Filter these records by the string "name", copying each line that holds it.
Top of Data records
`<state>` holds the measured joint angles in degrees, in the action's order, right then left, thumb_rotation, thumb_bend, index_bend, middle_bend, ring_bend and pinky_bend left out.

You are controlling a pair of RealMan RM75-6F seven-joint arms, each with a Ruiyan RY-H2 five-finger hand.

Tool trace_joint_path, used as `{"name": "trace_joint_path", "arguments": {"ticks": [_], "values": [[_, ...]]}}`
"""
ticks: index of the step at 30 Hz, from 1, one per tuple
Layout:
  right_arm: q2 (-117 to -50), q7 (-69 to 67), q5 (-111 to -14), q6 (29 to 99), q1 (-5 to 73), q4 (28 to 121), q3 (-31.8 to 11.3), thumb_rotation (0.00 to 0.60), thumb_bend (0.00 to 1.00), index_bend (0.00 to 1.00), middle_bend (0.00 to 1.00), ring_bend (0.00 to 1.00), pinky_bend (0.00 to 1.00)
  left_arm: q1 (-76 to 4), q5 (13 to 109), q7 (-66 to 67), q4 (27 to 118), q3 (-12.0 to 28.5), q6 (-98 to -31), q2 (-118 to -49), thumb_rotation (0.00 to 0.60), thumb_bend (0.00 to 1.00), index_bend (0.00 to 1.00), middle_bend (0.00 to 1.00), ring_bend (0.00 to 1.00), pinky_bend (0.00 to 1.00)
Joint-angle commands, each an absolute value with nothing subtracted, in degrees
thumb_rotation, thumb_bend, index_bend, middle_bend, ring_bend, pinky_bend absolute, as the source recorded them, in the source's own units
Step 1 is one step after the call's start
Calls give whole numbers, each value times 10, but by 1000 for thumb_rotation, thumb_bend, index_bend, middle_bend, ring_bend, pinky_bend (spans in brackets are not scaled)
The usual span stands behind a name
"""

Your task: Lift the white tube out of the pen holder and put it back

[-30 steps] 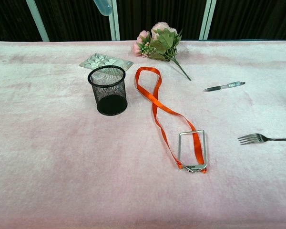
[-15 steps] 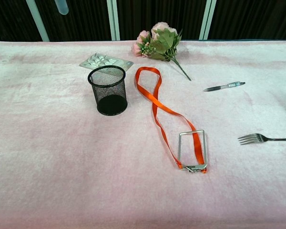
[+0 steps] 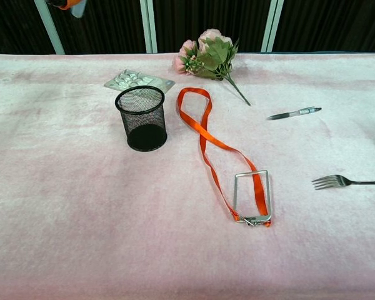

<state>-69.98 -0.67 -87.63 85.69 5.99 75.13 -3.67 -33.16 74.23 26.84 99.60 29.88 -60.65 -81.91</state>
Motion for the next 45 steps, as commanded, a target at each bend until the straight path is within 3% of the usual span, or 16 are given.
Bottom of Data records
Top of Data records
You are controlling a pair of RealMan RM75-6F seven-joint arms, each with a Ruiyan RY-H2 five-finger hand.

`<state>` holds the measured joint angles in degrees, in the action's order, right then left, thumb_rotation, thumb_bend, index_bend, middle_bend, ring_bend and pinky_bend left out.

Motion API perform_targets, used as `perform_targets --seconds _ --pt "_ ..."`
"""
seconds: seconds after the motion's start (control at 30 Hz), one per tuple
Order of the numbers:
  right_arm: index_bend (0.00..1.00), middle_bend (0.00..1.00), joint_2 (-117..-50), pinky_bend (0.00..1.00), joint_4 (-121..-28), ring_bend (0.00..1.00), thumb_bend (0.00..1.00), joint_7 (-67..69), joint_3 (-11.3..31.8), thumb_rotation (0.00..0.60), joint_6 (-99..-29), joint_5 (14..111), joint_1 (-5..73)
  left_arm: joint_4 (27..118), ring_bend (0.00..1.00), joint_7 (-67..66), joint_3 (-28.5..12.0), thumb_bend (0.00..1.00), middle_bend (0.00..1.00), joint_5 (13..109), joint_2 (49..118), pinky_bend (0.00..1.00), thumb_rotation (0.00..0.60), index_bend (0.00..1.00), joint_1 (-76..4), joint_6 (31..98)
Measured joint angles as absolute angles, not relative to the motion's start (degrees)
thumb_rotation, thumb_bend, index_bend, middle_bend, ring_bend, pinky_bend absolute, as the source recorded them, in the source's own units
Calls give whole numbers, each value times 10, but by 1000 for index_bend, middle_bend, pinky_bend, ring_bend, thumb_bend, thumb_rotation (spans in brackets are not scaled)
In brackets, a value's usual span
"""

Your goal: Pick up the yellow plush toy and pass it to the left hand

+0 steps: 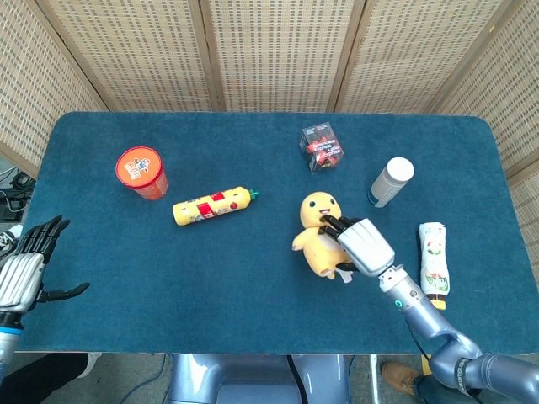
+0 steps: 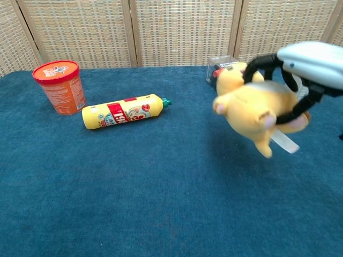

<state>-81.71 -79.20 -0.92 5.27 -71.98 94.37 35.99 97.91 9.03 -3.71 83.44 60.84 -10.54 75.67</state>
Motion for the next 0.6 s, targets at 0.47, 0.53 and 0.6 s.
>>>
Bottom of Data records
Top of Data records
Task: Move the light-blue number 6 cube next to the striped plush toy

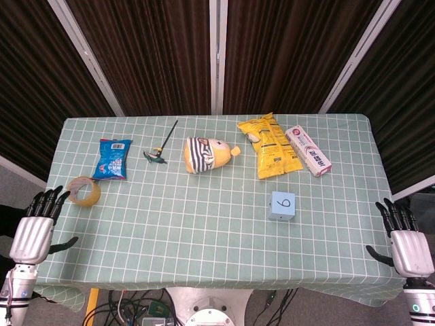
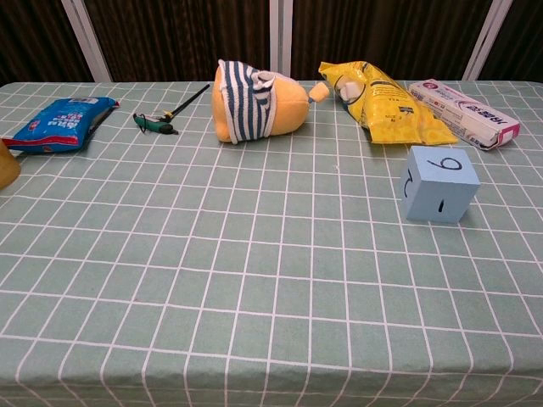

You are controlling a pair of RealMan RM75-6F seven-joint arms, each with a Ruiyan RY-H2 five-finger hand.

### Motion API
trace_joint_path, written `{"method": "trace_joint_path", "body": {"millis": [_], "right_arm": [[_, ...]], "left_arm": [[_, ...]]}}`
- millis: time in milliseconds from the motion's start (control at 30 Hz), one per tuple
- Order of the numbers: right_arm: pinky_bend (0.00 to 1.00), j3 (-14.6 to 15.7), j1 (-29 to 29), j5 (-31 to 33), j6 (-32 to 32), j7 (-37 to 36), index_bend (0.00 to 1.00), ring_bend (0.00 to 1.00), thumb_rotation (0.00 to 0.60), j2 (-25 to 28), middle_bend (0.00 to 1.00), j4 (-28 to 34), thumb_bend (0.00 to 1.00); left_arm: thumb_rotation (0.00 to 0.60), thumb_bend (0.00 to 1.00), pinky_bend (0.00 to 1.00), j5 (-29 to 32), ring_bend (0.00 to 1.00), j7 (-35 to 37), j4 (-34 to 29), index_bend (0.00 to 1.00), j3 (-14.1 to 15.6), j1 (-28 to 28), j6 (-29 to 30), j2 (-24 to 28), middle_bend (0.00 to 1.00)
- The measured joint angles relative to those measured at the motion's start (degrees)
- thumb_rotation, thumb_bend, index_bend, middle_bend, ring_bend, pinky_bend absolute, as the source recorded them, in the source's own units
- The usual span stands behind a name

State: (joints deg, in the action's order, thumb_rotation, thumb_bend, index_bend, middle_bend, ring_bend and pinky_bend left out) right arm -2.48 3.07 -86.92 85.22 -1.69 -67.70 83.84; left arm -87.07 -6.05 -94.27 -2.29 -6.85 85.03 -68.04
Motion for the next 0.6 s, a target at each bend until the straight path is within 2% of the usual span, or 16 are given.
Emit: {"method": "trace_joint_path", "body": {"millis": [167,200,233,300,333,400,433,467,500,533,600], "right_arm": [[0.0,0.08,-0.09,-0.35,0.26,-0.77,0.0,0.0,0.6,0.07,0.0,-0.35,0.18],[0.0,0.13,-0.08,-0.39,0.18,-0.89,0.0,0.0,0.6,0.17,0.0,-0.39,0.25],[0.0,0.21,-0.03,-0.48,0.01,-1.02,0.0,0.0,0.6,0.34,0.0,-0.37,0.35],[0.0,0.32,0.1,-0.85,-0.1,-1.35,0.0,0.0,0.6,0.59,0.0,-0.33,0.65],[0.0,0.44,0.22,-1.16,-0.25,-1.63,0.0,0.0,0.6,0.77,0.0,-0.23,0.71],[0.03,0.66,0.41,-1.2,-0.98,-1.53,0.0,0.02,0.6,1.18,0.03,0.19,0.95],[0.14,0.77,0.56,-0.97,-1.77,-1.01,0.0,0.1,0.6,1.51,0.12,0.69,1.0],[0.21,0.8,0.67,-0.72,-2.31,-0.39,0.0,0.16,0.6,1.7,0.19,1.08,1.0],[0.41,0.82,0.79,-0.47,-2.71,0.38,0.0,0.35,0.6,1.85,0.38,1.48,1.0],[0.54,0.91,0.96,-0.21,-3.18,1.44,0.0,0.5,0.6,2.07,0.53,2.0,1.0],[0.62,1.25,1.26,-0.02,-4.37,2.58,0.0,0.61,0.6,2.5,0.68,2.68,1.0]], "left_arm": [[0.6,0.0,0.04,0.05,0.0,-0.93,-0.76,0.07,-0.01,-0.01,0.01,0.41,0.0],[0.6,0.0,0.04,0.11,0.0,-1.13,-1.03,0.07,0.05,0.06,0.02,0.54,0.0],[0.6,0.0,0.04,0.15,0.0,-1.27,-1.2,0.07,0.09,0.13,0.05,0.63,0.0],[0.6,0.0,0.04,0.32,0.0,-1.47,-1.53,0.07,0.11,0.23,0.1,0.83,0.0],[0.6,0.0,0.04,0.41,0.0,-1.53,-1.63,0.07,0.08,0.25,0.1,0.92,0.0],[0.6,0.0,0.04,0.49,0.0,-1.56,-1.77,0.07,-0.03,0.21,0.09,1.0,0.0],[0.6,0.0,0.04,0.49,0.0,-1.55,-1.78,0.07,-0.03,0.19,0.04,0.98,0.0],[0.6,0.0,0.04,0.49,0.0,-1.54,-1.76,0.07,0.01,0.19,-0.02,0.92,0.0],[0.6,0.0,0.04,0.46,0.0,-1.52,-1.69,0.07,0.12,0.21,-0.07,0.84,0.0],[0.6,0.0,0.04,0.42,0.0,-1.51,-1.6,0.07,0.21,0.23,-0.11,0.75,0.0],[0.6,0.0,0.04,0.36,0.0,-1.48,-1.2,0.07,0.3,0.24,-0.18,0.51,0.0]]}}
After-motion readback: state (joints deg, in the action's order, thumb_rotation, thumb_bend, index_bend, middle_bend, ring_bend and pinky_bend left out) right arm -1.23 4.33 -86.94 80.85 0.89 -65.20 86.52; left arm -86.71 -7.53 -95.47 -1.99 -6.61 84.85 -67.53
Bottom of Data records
Task result -
Tool trace_joint_path, used as `{"name": "trace_joint_path", "arguments": {"ticks": [_], "values": [[_, ...]]}}`
The usual span stands behind a name
- The usual span stands behind a name

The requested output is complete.